Assigned task -> Quote the data below in full, minus the images.
....................
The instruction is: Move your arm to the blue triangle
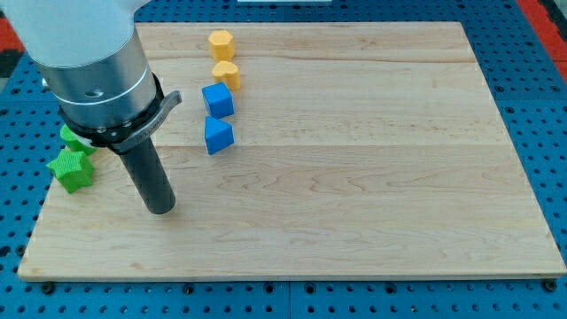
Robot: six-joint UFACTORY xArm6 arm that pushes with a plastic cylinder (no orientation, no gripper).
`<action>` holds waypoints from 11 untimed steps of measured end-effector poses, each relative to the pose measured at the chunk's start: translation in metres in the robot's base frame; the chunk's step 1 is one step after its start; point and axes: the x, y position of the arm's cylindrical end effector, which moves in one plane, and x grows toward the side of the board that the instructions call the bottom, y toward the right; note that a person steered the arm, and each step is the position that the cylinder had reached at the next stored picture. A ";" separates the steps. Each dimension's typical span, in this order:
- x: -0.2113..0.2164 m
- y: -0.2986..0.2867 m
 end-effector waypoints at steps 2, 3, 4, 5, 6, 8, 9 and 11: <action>0.000 0.001; 0.000 0.001; -0.002 -0.005; -0.004 -0.005; -0.012 -0.005; -0.014 0.006; -0.033 -0.003; -0.100 0.025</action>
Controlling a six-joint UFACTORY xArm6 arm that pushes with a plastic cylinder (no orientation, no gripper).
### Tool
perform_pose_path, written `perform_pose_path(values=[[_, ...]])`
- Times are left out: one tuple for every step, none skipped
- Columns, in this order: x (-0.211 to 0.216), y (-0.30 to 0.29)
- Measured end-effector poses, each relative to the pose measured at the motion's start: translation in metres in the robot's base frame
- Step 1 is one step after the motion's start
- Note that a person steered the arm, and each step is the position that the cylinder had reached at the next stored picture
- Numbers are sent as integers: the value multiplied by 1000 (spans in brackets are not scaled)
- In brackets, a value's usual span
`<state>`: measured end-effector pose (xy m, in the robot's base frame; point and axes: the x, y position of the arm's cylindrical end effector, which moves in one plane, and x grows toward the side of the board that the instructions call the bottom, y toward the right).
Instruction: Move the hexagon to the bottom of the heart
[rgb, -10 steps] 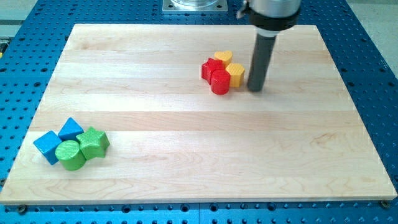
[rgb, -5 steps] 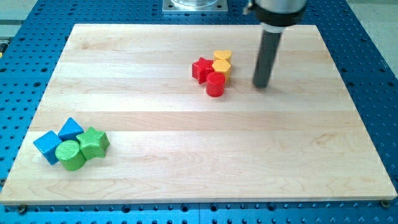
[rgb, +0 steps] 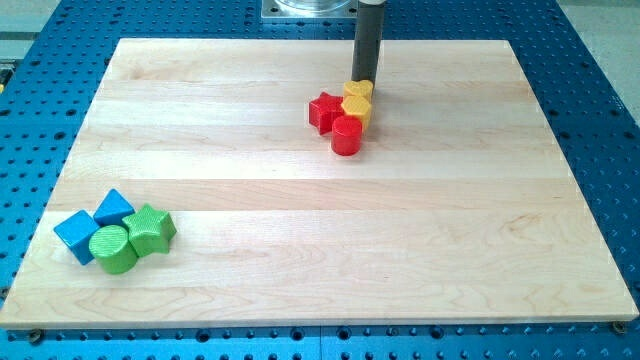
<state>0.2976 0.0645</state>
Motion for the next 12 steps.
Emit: perform_pose_path(values=[[21,0],[-9,0],[-11,-1],[-5,-45],[47,-138],[110,-148],[126,-76],[103,-36],[80,-48],[77,-71],[73,-73],[129,-66]])
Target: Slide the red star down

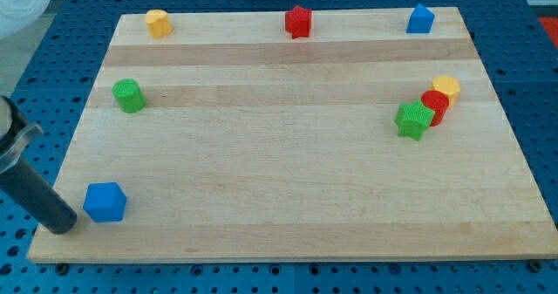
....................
Answer section ->
The instruction is: Move your arm to the blue triangle
Robot: six-joint UFACTORY xArm6 arm that pushes with a plastic cylinder (no orientation, no gripper).
`<action>` holds waypoints from 11 untimed steps of measured end-effector poses, each relative to the pose measured at the chunk's start: translation in metres in the robot's base frame; the chunk's step 1 is one step after its start; point and axes: the x, y position of the arm's cylindrical end effector, which moves in one plane, and x grows toward the side of the board that the instructions call the bottom, y toward the right; note that a person steered the arm, and each step is the position that the cylinder had reached at the next stored picture. A ";" separates the steps. Each dimension's typical span, in this order:
- x: -0.2113..0.2164 m
- y: -0.2986..0.2867 m
 end-effector waypoints at steps 2, 3, 4, 5, 6, 8, 9 and 11: <action>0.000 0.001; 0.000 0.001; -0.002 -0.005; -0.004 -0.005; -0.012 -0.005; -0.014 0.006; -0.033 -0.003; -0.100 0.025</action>
Controlling a six-joint UFACTORY xArm6 arm that pushes with a plastic cylinder (no orientation, no gripper).
### Tool
perform_pose_path, written `perform_pose_path(values=[[_, ...]])`
- Times are left out: one tuple for every step, none skipped
- Columns, in this order: x (-0.211 to 0.216), y (-0.30 to 0.29)
- Measured end-effector poses, each relative to the pose measured at the motion's start: translation in metres in the robot's base frame
- Step 1 is one step after the motion's start
- Note that a person steered the arm, and each step is the position that the cylinder had reached at the next stored picture
- Numbers are sent as integers: the value multiplied by 1000 (spans in brackets are not scaled)
- In brackets, a value's usual span
`<state>`: measured end-effector pose (xy m, in the robot's base frame; point and axes: the x, y position of the arm's cylindrical end effector, which moves in one plane, and x grows toward the side of the board that the instructions call the bottom, y toward the right).
Instruction: Move the hexagon to the bottom of the heart
[rgb, -10 steps] 
[rgb, -5 steps] 
[rgb, +0 steps] 
<state>0.2976 0.0645</state>
Motion for the next 12 steps.
Emit: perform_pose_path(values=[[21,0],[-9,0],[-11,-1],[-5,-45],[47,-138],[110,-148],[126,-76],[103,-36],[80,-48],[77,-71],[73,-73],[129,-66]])
Target: Slide the red star down

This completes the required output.